**PROBLEM DETAILS**
How many lines of the entries hold the string "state"? Reply with the number alone.

**RECORD EXTRACTS**
********************
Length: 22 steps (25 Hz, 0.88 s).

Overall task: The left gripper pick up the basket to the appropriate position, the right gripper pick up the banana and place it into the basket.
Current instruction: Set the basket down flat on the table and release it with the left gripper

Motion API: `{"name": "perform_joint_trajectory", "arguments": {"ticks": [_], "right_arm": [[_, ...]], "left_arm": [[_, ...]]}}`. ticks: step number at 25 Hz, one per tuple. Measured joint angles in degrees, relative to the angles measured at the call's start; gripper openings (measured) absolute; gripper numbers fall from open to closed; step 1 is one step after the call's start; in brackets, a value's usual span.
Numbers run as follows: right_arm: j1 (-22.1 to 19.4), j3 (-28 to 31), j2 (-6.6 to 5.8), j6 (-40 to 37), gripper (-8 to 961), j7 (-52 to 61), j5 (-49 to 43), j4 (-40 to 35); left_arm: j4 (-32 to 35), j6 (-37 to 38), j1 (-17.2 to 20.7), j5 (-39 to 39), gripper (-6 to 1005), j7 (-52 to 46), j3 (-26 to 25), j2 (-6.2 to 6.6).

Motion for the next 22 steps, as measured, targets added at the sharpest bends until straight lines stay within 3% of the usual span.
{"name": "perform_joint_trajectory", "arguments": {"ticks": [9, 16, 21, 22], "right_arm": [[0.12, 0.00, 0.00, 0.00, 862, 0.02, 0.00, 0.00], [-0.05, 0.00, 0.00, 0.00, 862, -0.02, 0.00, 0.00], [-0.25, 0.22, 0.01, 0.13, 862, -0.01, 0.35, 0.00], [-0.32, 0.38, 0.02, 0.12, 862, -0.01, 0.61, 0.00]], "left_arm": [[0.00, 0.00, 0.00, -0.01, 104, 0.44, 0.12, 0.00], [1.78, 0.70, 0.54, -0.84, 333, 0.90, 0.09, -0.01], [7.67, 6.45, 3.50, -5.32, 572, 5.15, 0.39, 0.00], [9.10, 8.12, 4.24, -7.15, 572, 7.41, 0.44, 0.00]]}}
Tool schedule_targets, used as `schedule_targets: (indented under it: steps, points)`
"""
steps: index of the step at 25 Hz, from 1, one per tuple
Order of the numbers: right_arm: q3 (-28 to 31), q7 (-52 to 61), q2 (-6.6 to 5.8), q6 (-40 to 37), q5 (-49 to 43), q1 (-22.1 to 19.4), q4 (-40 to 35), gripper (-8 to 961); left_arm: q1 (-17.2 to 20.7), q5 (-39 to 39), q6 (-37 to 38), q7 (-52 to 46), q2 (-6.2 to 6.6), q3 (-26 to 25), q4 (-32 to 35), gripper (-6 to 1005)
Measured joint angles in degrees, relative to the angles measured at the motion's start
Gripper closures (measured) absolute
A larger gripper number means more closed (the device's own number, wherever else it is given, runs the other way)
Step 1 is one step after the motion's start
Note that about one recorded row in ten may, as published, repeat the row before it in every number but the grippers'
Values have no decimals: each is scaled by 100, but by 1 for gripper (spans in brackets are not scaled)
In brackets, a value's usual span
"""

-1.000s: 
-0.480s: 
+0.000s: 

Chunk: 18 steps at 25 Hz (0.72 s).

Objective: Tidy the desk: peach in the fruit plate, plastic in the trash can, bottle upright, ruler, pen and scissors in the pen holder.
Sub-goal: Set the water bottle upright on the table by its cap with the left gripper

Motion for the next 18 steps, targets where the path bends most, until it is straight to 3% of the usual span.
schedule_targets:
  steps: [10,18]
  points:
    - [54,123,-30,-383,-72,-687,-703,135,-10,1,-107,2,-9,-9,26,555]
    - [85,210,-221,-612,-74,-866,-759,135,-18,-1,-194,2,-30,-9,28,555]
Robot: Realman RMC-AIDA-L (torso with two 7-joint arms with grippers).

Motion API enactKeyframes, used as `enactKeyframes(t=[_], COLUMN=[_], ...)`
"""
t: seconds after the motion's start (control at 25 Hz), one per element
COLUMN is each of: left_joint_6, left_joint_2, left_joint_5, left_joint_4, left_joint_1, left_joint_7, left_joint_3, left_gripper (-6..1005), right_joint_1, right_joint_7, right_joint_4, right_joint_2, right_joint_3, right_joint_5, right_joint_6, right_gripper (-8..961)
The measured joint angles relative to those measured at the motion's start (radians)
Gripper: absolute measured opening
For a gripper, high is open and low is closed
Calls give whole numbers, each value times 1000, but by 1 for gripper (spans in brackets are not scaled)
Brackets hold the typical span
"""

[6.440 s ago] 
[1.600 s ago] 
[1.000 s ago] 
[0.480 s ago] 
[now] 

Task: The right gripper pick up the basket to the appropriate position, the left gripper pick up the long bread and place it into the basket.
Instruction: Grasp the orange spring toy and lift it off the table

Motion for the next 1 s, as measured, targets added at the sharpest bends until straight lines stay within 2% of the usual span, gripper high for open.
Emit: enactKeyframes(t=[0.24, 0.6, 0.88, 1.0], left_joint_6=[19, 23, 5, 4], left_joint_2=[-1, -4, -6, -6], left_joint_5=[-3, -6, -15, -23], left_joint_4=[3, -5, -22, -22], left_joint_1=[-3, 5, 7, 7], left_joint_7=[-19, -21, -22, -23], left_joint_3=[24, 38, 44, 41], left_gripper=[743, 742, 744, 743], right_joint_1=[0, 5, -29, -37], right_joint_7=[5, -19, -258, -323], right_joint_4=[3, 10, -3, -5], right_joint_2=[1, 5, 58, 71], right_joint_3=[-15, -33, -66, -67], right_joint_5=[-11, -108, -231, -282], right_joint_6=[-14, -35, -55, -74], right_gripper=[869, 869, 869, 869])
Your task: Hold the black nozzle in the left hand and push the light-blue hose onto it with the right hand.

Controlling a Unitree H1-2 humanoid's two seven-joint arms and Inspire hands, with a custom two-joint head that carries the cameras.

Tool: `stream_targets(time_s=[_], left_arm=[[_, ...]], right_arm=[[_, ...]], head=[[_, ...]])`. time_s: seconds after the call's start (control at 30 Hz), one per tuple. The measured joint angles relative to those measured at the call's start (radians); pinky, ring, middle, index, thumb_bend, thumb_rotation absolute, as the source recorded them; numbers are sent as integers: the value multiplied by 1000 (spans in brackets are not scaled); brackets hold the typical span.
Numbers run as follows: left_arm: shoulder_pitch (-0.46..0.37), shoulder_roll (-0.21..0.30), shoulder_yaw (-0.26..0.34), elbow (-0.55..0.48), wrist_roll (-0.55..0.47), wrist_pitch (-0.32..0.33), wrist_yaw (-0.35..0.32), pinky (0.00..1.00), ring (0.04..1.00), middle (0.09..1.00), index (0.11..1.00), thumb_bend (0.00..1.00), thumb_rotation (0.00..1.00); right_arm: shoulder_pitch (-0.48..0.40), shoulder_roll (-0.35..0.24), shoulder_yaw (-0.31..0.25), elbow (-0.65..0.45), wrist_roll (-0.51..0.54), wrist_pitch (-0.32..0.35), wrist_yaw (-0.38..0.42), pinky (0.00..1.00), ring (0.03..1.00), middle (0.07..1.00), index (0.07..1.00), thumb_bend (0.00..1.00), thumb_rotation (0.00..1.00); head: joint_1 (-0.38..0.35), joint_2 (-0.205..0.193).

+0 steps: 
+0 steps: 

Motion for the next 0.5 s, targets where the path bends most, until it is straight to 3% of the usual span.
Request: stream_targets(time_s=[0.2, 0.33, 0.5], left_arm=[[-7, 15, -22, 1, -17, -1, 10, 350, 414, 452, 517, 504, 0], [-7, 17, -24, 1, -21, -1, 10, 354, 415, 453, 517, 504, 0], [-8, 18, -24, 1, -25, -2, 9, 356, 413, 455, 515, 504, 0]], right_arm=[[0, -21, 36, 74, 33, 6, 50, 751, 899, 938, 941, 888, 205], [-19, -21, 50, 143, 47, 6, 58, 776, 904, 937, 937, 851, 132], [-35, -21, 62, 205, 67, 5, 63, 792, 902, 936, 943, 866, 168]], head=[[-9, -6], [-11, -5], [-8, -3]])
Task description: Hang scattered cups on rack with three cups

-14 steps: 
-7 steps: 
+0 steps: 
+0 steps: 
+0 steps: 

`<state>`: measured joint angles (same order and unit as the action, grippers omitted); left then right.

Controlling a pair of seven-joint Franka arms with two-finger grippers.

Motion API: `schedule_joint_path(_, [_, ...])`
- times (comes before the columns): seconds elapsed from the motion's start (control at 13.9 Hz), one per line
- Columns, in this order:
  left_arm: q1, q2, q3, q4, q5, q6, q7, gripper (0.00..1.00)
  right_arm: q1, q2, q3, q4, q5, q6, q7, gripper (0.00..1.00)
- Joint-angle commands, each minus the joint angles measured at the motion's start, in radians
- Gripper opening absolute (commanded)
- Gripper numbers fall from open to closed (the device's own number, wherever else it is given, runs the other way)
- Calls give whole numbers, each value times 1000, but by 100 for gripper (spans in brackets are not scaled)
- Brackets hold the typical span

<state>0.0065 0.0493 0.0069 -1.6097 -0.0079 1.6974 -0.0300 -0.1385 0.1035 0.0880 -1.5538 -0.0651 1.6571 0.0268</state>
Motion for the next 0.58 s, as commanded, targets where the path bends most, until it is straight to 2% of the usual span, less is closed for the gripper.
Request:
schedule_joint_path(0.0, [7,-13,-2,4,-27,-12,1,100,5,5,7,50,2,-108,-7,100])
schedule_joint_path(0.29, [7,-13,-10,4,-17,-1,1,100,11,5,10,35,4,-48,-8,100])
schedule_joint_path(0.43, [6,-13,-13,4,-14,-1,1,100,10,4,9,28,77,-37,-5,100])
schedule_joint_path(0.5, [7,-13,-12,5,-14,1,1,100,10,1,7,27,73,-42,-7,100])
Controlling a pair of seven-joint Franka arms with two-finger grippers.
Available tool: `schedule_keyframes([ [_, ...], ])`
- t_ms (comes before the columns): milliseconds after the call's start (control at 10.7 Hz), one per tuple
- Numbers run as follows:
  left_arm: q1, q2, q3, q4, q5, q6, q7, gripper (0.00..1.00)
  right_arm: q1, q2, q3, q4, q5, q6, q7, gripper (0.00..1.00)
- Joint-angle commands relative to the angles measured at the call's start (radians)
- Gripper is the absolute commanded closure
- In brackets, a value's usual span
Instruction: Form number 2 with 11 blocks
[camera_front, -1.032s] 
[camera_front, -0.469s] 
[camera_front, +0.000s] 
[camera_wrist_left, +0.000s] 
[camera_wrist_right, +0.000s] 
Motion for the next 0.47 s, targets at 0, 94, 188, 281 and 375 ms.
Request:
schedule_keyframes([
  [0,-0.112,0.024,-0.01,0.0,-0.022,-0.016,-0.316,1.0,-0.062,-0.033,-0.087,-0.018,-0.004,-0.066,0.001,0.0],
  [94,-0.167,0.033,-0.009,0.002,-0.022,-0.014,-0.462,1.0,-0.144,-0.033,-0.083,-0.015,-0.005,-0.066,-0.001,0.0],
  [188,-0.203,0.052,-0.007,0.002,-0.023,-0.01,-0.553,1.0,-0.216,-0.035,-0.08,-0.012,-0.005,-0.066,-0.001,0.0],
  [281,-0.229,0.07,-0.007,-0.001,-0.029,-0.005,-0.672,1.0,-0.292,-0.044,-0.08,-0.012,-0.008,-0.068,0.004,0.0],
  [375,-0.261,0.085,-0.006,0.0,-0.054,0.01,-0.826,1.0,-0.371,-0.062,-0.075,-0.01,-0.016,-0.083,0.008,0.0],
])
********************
**SOLVED PROBLEM**
2